Best Practices

Monitoring consent compliance: Scan websites and apps to eliminate risks

privacymatters
PrivadoHQ
Consent compliance
Ben Werner
July 30, 2024

The EU’s GDPR (General Data Protection Regulation) created the need for consent compliance in 2018. Now new regulation has made consent compliance an imperative for US companies in 2024. Although most companies have implemented consent banners on web and app, very few monitor whether data flows are compliant with consent choices. 

Enforcement for CPRA (California Privacy Rights Act), the US’s most groundbreaking privacy law, began in February, 2024. This law gives the state of California new authority to issue fines for sharing personal data against users’ preferences. Prior to this law, the CCPA (California Consumer Privacy Act) only restricted selling personal data against users’ preferences. As a result, companies with users in California must give users the opportunity to opt out of data sharing on all websites, apps, and any other product or service. 
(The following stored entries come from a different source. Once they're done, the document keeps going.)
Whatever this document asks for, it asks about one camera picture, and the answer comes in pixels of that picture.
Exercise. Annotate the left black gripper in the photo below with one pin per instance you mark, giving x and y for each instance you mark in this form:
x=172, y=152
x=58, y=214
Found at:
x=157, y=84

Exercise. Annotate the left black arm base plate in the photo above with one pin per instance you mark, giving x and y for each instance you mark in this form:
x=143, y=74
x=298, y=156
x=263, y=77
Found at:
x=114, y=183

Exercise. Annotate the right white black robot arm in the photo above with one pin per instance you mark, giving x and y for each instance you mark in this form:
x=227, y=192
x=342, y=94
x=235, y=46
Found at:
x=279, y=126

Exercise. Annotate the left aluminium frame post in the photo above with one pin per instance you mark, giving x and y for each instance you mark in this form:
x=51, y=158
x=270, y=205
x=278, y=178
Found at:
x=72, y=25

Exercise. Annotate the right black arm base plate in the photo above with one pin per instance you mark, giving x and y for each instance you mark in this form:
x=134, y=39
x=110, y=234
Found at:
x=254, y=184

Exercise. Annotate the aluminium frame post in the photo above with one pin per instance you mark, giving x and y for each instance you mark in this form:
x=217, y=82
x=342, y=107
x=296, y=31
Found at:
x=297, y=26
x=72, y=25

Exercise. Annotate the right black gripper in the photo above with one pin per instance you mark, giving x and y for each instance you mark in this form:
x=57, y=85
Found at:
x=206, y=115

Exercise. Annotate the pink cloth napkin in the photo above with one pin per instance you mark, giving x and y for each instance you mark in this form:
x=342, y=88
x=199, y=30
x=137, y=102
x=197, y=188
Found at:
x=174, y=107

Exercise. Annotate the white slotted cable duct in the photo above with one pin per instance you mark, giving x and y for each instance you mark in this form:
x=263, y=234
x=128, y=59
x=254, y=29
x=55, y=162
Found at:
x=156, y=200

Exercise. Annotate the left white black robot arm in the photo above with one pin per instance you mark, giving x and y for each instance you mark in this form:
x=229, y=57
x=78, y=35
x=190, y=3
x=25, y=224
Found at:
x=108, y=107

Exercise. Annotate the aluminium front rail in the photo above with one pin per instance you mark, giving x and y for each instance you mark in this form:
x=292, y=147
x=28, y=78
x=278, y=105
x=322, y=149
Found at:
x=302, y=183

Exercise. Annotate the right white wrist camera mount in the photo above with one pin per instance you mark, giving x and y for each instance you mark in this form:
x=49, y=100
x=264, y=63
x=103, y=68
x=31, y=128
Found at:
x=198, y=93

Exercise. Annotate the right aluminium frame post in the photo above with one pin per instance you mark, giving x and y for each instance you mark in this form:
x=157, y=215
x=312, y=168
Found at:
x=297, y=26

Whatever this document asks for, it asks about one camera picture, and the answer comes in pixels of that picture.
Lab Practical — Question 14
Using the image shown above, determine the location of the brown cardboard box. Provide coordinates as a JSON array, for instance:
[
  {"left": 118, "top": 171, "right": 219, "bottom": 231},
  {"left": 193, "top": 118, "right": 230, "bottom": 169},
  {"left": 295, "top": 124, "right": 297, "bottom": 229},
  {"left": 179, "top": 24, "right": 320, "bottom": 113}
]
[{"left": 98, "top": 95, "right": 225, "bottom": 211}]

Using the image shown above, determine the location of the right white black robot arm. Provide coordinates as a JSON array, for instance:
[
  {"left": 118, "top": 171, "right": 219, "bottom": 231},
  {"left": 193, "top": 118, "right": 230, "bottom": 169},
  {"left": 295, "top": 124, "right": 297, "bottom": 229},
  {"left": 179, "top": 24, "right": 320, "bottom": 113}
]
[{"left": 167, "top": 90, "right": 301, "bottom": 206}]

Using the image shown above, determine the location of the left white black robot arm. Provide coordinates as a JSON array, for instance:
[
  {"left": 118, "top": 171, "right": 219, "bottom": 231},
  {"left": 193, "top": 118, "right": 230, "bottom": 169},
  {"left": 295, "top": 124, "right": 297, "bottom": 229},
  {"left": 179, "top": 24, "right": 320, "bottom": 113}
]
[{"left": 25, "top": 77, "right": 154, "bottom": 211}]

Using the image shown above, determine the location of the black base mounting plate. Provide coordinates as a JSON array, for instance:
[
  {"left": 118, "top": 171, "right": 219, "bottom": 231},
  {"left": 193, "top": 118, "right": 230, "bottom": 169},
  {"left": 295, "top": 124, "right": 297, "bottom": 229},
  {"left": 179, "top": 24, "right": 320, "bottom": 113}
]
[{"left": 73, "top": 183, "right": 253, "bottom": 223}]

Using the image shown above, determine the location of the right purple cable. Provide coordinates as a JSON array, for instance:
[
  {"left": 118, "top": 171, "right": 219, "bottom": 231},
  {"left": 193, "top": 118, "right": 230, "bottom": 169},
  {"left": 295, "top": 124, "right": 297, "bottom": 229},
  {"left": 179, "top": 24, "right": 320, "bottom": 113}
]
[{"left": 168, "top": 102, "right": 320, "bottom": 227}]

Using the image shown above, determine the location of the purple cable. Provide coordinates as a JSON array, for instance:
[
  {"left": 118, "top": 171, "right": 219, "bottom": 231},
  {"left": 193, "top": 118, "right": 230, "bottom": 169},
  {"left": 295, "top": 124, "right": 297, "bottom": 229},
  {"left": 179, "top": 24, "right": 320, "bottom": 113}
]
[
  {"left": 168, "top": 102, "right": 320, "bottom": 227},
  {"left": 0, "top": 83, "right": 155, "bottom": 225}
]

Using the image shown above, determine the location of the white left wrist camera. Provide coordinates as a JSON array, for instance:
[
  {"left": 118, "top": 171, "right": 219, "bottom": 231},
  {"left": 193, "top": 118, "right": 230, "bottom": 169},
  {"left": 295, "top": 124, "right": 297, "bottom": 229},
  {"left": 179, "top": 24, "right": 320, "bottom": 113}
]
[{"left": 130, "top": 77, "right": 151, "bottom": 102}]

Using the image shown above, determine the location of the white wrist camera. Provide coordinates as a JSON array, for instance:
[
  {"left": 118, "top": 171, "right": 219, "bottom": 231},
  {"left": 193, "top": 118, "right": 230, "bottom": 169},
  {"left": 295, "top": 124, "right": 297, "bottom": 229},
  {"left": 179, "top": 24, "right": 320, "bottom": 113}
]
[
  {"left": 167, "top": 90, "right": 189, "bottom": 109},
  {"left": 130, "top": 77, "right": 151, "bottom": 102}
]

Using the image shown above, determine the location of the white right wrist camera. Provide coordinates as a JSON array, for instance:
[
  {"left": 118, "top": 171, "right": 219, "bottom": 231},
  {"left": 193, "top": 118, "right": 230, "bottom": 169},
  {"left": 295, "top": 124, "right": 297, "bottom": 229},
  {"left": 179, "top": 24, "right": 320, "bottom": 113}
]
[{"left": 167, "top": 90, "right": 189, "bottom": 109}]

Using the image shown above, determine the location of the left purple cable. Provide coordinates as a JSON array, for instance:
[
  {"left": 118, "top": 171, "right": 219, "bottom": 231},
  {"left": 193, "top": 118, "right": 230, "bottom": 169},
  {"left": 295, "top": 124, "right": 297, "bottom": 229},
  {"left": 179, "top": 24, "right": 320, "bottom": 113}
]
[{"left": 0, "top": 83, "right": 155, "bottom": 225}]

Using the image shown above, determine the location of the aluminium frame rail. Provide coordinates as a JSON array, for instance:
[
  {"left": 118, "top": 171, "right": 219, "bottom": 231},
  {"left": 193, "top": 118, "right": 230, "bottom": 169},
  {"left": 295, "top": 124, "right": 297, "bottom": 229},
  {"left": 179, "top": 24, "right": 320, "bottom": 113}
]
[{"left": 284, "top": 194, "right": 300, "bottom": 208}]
Now almost every other US state is following suit. Six states since 2023 have started enforcing similar privacy laws, including Texas and Oregon whose laws went into effect July 1, 2024. Over the next two years, 12 more states will start enforcing their new privacy laws. Even though New York doesn't have its own privacy law yet, the New York State Attorney General published a website privacy controls guide on July 30, 2024 to direct businesses on deploying tracking technologies and complying with New York's consumer protection laws.

If companies aren’t already consent compliant with California’s privacy laws, they will be subject to fines in nearly 20 more states because every state’s law restricts what data can be shared or sold without asking for consent.   
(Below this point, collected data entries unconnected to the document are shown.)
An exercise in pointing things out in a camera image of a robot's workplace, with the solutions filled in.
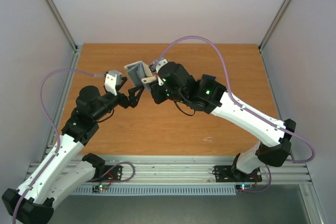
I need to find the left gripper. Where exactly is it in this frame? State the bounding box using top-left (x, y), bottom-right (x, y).
top-left (92, 84), bottom-right (144, 121)

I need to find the beige card holder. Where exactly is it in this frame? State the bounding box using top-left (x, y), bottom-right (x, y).
top-left (124, 61), bottom-right (157, 92)

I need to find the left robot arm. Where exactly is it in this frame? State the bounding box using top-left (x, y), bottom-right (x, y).
top-left (2, 74), bottom-right (144, 223)

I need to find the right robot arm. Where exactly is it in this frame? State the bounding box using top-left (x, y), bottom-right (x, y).
top-left (150, 59), bottom-right (296, 181)

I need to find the dark blue wallet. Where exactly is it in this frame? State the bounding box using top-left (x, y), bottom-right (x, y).
top-left (202, 74), bottom-right (216, 80)

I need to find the left circuit board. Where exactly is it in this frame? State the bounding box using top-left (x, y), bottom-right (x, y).
top-left (92, 184), bottom-right (109, 193)

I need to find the circuit board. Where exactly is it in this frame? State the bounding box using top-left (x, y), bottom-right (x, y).
top-left (92, 184), bottom-right (109, 193)
top-left (236, 184), bottom-right (254, 191)

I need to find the right circuit board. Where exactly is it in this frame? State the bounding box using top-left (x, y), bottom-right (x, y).
top-left (236, 184), bottom-right (254, 191)

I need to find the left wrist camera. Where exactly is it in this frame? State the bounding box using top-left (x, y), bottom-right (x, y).
top-left (104, 70), bottom-right (122, 96)

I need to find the aluminium rail base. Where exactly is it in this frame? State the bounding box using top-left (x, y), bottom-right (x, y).
top-left (26, 154), bottom-right (313, 185)

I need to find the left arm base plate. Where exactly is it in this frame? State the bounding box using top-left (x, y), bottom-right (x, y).
top-left (88, 165), bottom-right (123, 182)

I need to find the grey slotted cable duct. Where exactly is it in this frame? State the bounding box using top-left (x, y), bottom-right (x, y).
top-left (72, 185), bottom-right (236, 197)

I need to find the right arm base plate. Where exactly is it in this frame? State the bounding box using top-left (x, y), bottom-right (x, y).
top-left (212, 165), bottom-right (262, 183)

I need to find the left aluminium frame post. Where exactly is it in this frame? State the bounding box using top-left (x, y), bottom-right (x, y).
top-left (45, 0), bottom-right (78, 52)

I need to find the aluminium frame post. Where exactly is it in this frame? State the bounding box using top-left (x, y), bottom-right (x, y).
top-left (258, 0), bottom-right (293, 52)
top-left (45, 0), bottom-right (78, 52)

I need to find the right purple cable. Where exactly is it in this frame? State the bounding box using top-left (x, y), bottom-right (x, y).
top-left (156, 35), bottom-right (316, 193)

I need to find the right aluminium frame post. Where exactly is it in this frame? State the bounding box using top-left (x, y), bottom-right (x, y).
top-left (258, 0), bottom-right (293, 52)
This presents a huge challenge for most companies because most websites and apps are covered with pixels and SDKs (software development kits) from marketing partners collecting user data on every visit. Even if cookie consent banners are implemented, third party pixels may still capture personal data without consent. Full visibility and governance over consent banners, pixels, tag managers, and SDKs are needed to ensure consent compliance.  

Many privacy teams lack this visibility over consent compliance because they rely on people to properly configure consent banners and data flows.
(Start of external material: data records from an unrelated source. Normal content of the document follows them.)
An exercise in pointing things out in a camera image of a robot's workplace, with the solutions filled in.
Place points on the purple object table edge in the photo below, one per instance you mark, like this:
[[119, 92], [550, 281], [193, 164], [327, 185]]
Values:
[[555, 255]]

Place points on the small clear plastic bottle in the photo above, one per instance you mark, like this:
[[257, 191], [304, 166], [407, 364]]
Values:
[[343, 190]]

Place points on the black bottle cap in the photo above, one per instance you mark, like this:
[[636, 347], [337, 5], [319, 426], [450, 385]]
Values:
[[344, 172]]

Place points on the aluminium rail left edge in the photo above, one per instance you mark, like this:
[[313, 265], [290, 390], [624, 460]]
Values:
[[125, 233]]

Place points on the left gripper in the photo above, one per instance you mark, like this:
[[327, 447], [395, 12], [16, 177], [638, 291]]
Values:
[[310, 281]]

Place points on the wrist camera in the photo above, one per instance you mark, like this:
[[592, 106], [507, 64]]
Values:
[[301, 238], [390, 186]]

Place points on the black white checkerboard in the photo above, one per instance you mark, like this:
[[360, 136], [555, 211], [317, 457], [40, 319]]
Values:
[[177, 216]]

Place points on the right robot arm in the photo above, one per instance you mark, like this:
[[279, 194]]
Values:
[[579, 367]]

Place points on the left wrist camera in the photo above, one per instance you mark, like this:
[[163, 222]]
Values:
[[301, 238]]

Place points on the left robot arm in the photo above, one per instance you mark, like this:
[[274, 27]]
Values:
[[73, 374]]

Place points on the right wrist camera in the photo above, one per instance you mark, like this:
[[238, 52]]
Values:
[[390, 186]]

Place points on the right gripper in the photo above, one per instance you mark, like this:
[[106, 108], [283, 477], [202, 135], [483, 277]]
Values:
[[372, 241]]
Even though most companies leverage consent management platforms (CMP) to centrally manage consent banners and data flows, privacy teams don’t have a way to reliably audit their CMP. Someone must manually check the configuration of each banner, pixel, tag manager, and SDK for every website and app in every region.

With most websites and apps getting updated on a weekly basis, automated and regular monitoring is required to ensure consent compliance. Without it, companies open themselves up to privacy fines and reputational damage. 

Privado offers a comprehensive consent compliance solution that continuously scans all websites and mobile apps to ensure:

  • Consent banners load properly on every page
  • Data flows are limited according to consent choices and applicable regulations
  • Risks are immediately communicated to the privacy team

Example consent compliance risks identified by Privado

Consent compliance monitoring works together with Privado’s privacy code scanning platform to monitor and manage all personal data sharing with third parties, a practice known as digital tracking governance

How digital tracking works on websites 

Before we discuss the needs for a consent compliance solution, we need to first clarify how websites (and then apps) share personal data with third parties, primarily marketing partners. 

Websites use pixels, also known as tags. Before launching the first ad campaign, each marketing partner typically requires the website owner to implement their pixel to enable measurement and retargeting. Instead of implementing a new pixel for each marketing partner, marketing teams often implement one tag manager for their website to send data to all marketing partners. 

The key to targeted digital advertising is unique user identifiers. Identifiers enable marketing partners to build user profiles of personal data and match the appropriate profile to a website or app visitor across the internet. 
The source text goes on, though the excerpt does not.